* _Task brief_
Exactly as written, print the lines from the top of the listing through the line containing "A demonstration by"; include no pictures.

* _Data shown_
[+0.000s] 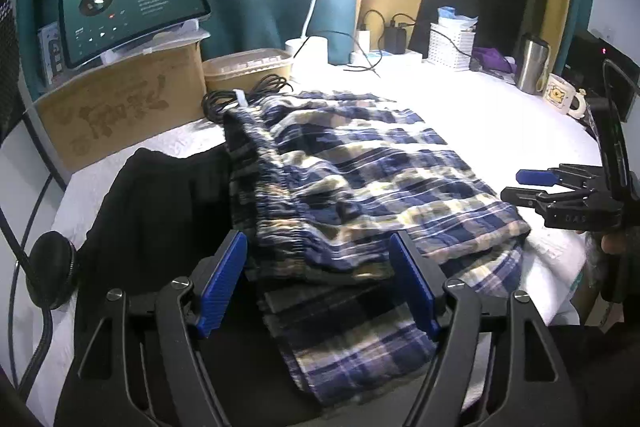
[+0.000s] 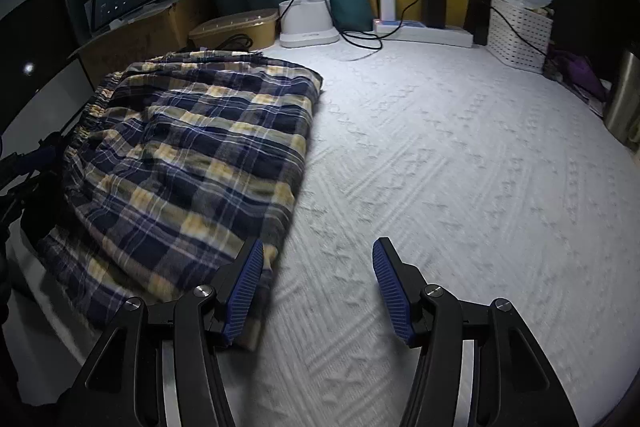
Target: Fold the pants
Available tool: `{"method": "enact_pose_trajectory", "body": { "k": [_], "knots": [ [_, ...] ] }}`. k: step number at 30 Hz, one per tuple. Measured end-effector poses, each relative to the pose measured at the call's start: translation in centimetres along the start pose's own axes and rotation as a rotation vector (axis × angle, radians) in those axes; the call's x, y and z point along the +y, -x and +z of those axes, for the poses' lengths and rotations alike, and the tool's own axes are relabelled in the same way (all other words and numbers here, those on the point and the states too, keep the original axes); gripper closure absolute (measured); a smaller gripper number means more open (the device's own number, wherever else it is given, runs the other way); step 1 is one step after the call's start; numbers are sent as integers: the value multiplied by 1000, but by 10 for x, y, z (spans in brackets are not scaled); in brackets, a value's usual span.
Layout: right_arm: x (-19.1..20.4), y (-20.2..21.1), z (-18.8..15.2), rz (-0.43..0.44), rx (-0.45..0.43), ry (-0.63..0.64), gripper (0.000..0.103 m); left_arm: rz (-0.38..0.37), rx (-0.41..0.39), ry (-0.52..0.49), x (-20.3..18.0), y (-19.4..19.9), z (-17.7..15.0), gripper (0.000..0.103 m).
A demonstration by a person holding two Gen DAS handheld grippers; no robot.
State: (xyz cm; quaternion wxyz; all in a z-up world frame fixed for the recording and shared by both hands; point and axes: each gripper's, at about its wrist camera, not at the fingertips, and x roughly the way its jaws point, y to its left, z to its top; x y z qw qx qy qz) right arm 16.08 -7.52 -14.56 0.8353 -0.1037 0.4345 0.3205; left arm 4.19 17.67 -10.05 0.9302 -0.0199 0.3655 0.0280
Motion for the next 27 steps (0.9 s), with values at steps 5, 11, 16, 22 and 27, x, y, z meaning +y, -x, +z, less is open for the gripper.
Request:
{"method": "enact_pose_trajectory", "body": {
  "k": [5,11,16,22,27],
  "knots": [
    [-12,13,-11,-18,-6,-22,44,-18,-9,-17,-15,3,1,29],
    [-28,31,-21,-41,-26,-56,44,-55,-38,-27,-37,7,8,29],
    [-41,50,-25,-69,-55,-78,44,-85,-54,31,-50,7,17,27],
    [-56,76,-28,-104,-100,-98,44,-104,-85,-6,-70,13,26,18],
    [-66,100,-28,-138,-142,-106,35,-91,-143,-36,-81,26,31,8]
  ]
}}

* _Output of the exercise_
[+0.000s] 
[+0.000s] 
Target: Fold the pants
Available tool: `{"method": "enact_pose_trajectory", "body": { "k": [_], "knots": [ [_, ...] ] }}`. k: step number at 30 Hz, one per tuple. Measured end-effector poses, each relative to the pose measured at the call's start: translation in centimetres along the start pose's own axes and rotation as a rotation vector (axis × angle, radians) in those axes; the call's x, y and z point along the +y, -x and +z of those axes, for the poses' lengths and rotations alike, and the tool's own axes are relabelled in the same way (all other words and numbers here, those on the point and the states too, keep the original axes); gripper closure absolute (measured); a smaller gripper number means more open (the device's own number, wherever else it is given, runs the other way); step 1 is one step after the call's start; numbers are sent as integers: the value multiplied by 1000, but by 10 for x, y, z (spans in brackets are not scaled); in brackets, a value's usual span.
Layout: right_arm: x (-19.1..20.4), y (-20.2..21.1), z (-18.8..15.2), rz (-0.43..0.44), rx (-0.45..0.43), ry (-0.63..0.64), gripper (0.000..0.103 m); left_arm: rz (-0.38..0.37), rx (-0.41..0.39), ry (-0.52..0.49), x (-20.3..18.0), y (-19.4..19.9), z (-17.7..15.0), gripper (0.000..0.103 m).
A demonstration by a person holding two Gen DAS handheld grippers; no robot.

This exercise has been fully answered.